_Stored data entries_
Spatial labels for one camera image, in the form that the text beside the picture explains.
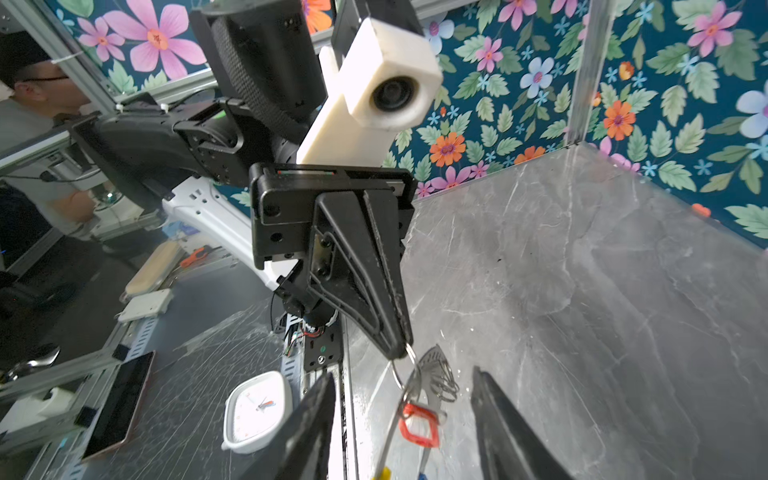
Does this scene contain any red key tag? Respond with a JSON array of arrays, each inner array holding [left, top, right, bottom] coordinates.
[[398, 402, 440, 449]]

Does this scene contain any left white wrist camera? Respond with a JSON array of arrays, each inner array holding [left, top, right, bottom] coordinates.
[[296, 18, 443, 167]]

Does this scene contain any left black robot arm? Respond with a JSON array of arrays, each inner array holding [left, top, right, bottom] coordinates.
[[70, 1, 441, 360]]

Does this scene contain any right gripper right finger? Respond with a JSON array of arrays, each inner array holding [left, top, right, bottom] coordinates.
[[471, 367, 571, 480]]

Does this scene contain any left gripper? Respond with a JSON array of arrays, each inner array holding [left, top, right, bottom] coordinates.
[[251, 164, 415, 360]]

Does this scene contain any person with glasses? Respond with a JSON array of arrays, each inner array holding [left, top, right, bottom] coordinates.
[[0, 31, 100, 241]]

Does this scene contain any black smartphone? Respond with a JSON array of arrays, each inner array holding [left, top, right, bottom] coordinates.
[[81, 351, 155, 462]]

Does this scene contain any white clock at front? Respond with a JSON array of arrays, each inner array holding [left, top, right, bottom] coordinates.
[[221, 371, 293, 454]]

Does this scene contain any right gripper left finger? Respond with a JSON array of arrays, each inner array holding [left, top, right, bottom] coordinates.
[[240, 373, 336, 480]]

* * *

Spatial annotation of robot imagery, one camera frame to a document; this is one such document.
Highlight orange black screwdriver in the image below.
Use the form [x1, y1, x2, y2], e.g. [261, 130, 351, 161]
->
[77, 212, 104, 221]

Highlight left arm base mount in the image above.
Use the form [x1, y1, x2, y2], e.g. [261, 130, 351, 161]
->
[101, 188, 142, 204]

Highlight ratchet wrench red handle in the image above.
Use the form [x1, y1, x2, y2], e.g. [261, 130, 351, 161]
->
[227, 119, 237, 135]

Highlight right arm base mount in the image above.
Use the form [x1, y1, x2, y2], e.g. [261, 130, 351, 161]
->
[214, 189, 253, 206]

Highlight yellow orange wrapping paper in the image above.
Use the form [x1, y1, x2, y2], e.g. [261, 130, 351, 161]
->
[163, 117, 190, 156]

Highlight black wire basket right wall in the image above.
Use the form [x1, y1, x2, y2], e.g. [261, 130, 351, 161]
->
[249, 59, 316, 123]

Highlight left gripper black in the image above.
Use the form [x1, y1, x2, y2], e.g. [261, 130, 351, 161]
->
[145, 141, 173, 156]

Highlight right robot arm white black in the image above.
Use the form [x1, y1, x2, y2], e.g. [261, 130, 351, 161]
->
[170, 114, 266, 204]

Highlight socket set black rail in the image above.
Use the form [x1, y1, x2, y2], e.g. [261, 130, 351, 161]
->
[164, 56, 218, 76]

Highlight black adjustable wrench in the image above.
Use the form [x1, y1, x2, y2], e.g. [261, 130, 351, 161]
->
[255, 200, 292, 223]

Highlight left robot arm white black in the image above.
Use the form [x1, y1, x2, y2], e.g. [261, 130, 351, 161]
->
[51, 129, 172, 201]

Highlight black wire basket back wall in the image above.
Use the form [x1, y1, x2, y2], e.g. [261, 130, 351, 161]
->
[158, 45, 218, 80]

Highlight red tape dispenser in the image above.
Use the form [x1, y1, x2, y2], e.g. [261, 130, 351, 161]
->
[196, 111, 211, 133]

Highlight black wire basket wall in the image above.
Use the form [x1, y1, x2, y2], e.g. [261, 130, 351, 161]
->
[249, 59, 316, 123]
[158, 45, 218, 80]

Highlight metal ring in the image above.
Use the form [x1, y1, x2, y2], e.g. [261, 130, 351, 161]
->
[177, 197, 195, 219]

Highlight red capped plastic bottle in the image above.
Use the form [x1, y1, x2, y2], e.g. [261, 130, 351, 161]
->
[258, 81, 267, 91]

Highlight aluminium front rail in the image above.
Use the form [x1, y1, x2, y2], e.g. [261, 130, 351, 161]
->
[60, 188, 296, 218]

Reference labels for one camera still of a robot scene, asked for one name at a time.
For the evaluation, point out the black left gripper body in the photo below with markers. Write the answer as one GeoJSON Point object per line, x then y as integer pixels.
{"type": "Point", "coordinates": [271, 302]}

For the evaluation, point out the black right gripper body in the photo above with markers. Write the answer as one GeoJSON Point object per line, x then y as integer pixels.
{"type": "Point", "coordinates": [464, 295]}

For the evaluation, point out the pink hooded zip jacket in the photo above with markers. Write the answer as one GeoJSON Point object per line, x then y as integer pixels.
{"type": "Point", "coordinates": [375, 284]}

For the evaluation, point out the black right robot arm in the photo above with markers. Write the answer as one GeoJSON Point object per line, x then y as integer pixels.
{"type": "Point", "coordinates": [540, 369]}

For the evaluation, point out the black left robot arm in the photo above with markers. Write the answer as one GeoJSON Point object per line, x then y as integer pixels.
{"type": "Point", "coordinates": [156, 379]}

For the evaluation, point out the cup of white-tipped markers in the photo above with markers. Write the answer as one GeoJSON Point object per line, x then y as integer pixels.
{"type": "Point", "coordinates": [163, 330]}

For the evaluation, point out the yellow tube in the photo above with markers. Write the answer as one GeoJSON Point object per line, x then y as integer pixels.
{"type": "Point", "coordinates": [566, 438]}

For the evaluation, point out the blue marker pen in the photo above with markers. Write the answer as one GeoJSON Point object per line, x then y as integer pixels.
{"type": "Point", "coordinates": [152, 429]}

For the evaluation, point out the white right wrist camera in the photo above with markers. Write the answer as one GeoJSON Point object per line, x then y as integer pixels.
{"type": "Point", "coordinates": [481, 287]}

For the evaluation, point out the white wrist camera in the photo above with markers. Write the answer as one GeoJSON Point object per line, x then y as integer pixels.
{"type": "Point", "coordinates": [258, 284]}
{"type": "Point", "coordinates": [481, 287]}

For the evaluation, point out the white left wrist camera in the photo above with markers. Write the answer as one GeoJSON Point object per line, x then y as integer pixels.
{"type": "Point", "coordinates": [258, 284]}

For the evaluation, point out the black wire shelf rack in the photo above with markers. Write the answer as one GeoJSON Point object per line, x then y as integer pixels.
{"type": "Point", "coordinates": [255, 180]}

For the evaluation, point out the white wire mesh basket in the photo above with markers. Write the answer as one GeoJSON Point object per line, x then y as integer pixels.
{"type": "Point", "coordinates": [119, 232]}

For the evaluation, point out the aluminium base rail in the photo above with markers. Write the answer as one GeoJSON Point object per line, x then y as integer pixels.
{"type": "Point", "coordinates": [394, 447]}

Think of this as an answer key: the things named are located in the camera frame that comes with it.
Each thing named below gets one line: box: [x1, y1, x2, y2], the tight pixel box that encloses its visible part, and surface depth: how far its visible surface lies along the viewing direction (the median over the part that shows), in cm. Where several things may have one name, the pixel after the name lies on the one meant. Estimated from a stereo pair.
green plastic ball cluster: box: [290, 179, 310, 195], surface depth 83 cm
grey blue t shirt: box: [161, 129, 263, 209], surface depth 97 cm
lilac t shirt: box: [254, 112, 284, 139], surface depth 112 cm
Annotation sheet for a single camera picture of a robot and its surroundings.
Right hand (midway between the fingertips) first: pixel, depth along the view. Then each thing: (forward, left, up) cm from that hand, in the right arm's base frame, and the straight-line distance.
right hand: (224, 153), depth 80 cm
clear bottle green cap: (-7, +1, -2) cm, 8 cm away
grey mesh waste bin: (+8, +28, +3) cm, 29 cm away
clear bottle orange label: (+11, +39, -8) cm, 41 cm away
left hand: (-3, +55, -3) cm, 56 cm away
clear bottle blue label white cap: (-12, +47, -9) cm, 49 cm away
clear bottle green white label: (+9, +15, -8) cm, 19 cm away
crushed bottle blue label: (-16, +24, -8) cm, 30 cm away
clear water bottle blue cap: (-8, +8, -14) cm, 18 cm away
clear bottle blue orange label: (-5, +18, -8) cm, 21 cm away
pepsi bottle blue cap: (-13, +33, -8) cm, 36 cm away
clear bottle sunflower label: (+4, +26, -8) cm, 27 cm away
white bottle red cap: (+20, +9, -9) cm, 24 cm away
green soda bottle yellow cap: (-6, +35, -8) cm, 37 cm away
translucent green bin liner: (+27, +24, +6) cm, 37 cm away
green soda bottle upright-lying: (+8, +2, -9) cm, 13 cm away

_TASK DIRECTIONS_
Please give again the lines above between the line holding "Highlight orange black" and the line holding "Highlight right robot", inclusive, exactly as they are and with nothing added.

_EXERCISE RESPONSE_
Highlight orange black screwdriver in the image below.
Use the form [x1, y1, x2, y2], e.g. [261, 130, 351, 161]
->
[77, 212, 104, 221]

Highlight left arm base mount in the image above.
Use the form [x1, y1, x2, y2], e.g. [261, 130, 351, 161]
->
[101, 188, 142, 204]

Highlight ratchet wrench red handle in the image above.
Use the form [x1, y1, x2, y2], e.g. [261, 130, 351, 161]
->
[227, 119, 237, 135]

Highlight right arm base mount in the image above.
Use the form [x1, y1, x2, y2], e.g. [261, 130, 351, 161]
->
[214, 189, 253, 206]

Highlight yellow orange wrapping paper in the image above.
Use the form [x1, y1, x2, y2], e.g. [261, 130, 351, 161]
->
[163, 117, 190, 156]

Highlight black wire basket right wall in the image above.
Use the form [x1, y1, x2, y2], e.g. [261, 130, 351, 161]
->
[249, 59, 316, 123]

Highlight left gripper black in the image above.
Use the form [x1, y1, x2, y2], e.g. [261, 130, 351, 161]
->
[145, 141, 173, 156]

Highlight right robot arm white black in the image above.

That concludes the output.